TASK TO CARRY OUT:
Your output should be the lines of the data that follow, reproduced exactly from the first through the line bearing "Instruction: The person".

COLLECTED DATA:
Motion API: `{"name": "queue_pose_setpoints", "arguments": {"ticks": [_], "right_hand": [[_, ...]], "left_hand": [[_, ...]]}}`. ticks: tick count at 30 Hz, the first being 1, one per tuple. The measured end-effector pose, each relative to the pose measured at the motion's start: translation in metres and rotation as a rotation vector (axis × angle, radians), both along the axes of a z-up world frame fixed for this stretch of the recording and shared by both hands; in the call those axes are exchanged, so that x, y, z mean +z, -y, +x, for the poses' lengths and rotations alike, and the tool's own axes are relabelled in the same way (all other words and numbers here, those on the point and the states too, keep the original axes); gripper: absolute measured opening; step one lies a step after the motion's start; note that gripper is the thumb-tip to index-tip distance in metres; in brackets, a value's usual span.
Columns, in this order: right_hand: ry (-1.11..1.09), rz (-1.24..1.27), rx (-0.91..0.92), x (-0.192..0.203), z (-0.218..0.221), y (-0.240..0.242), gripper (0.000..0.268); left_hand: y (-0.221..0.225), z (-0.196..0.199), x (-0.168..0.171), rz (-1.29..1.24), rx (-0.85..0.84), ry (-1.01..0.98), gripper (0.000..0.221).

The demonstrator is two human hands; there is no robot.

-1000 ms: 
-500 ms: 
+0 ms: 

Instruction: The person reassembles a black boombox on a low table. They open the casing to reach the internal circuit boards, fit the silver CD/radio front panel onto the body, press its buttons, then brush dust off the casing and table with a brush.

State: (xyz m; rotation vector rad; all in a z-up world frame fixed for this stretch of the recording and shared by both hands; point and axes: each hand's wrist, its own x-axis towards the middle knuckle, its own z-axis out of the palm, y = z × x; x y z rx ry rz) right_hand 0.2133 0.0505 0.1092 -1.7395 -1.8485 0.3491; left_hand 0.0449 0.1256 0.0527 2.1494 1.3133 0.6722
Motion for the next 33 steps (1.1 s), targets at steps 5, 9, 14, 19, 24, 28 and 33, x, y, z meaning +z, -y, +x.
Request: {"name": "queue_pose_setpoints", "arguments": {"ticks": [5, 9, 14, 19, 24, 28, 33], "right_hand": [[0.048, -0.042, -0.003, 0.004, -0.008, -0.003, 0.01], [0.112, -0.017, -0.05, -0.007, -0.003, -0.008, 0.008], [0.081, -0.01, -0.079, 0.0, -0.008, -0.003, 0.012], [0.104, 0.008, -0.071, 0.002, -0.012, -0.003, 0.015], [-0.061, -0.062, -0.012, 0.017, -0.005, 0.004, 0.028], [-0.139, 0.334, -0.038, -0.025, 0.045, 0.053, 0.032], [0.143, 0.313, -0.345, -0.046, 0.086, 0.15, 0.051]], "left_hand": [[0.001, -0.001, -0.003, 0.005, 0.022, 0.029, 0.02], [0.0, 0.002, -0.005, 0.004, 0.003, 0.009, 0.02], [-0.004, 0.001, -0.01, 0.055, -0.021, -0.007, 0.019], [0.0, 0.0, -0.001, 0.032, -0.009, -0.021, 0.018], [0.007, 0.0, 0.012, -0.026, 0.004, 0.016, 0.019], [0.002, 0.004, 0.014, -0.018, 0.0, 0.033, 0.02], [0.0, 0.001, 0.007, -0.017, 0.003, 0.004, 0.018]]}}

RESPONSE TO THIS EXERCISE:
Motion API: `{"name": "queue_pose_setpoints", "arguments": {"ticks": [_], "right_hand": [[_, ...]], "left_hand": [[_, ...]]}}`. ticks: tick count at 30 Hz, the first being 1, one per tuple. The measured end-effector pose, each relative to the pose measured at the motion's start: translation in metres and rotation as a rotation vector (axis × angle, radians), both along the axes of a z-up world frame fixed for this stretch of the recording and shared by both hands; in the call those axes are exchanged, so that x, y, z mean +z, -y, +x, for the poses' lengths and rotations alike, and the tool's own axes are relabelled in the same way (all other words and numbers here, those on the point and the states too, keep the original axes); gripper: absolute measured opening; step one lies a step after the motion's start; note that gripper is the thumb-tip to index-tip distance in metres; in brackets, a value's usual span.
Columns, in this order: right_hand: ry (-1.11..1.09), rz (-1.24..1.27), rx (-0.91..0.92), x (-0.192..0.203), z (-0.218..0.221), y (-0.240..0.242), gripper (0.000..0.268); left_hand: y (-0.221..0.225), z (-0.196..0.199), x (-0.168..0.171), rz (-1.29..1.24), rx (-0.85..0.84), ry (-1.01..0.98), gripper (0.000..0.221).

The demonstrator is two human hands; there is no robot.

-1000 ms: 
-500 ms: 
+0 ms: 

Instruction: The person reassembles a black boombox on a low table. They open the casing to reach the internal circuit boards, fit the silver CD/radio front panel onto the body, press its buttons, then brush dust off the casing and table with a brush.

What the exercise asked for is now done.